Tentu saja, dapat dikemukakan argumen bahwa penganggur sebaiknya mencari kerja dan meninggalkan keluarga, kota asal dan komunitas untuk mendapatkannya. Namun demikian, argumen ini merupakan pernyataan belaka bahwa orang harus mengubah seluruh kehidupan mereka seperti yang dibutuhkan “kekuatan pasar” (dan harapan–”semangat hewani”, menggunakan istilah Keynes–orang-orang yang memiliki modal). Dengan kata lain, hal ini hanyalah suatu pernyataan bahwa kapitalisme membuat orang kehilangan kemampuan untuk merencanakan dan mengatur kehidupan mereka sendiri (dan bahwa, sebagai tambahan, kapitalisme juga dapat menghilangkan pemahaman mereka akan identitas, martabat dan penghargaan terhadap diri mereka sendiri), dengan menganggapnya, bagaimana pun juga, sebagai kebutuhan hidup (atau malah, dalam beberapa hal, sebagai kehormatan).

Tampak secara logis bahwa kapitalisme yang  dijalankan sampai pada pertentangan yang kejam dengan nilai-nilai yang diklaim telah dibangunnya, yaitu penghargaan untuk nilai diri dan pemisahan individu. Hal ini tidak terlalu mengherankan, karena kapitalisme didasarkan pada pereduksian individual hingga ke tingkat komoditi (disebut “pekerja”). Mengutip kembali Karl Polanyi:

“Dalam term kemanusiaan, postulat semacam itu (mengenai pasar tenaga kerja) menunjukkan instabilitas ekstrim para pekerja dalam hal pendapatan, ketiadaan standar profesional, obyek kerelaan untuk ditekan tanpa pandang bulu, ketergantungan yang tinggi pada perilaku pasar. (Ludwig Von) Mises dengan tepat berargumen bahwa jika pekerja ‘tidak bertindak sebagai anggota serikat pekerja, melainkan mengurangi tuntutan mereka dan berpindah tempat serta berganti pekerjaannya sesuai pasar tenaga kerja, pada akhirnya mereka akan mendapatkan pekerjaan.’ Hal ini menyimpulkan adanya kondisi di bawah sistem yang didasarkan pada postulat mengenai karakter komoditi pekerja. Bukan komoditi yang memutuskan di mana ia akan dijual, untuk tujuan apa ia digunakan, dengan harga berapa ia layak untuk berpindah tangan, dan dalam cara apa ia dikonsumsi atau dihancurka.” (The Great Transformation, hal 176)
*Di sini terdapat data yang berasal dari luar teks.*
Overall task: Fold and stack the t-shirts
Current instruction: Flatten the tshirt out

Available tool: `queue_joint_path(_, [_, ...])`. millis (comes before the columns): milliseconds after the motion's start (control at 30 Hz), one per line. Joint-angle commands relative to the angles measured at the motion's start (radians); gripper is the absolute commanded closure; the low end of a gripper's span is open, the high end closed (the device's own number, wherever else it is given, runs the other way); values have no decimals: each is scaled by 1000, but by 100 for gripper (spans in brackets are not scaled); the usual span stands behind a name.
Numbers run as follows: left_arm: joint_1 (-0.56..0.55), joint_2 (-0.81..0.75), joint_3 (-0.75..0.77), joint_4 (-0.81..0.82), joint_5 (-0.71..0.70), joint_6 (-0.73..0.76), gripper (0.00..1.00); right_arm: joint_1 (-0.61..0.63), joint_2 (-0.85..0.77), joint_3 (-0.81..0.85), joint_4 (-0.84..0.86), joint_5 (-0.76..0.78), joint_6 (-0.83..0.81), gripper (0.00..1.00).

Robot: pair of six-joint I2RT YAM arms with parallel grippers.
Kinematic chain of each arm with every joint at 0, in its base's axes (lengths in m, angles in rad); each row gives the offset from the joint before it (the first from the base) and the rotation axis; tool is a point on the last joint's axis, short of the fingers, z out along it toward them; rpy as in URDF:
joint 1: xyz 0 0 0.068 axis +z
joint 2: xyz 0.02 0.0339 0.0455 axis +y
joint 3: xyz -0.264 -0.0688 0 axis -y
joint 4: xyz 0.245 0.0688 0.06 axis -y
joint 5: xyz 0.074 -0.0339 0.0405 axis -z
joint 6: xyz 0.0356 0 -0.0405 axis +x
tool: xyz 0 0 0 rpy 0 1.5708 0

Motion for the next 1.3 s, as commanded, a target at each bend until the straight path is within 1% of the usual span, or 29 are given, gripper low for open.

Bagaimanapun juga, manusia bukanlah sebuah komoditi, melainkan individu-individu yang hidup, berpikir dan merasakan. “Pasar tenaga kerja” lebih merupakan institusi sosial daripada institusi perekonomian, orang dan kerja lebih dari sekedar komoditi. Jika kita menolak asumsi neo liberal karena omong kosongnya, maka alasan mereka gugur. Pada akhirnya, kapitalisme tidak dapat mengembalikan kondisi tanpa pengangguran karena kerja bukanlah suatu komoditi (dan seperti yang kita diskusikan pada bagian C.7, pemberontakan melawan komodifikasi ini merupakan bagian kunci dalam memahami lingkaran bisnis dan juga pengangguran).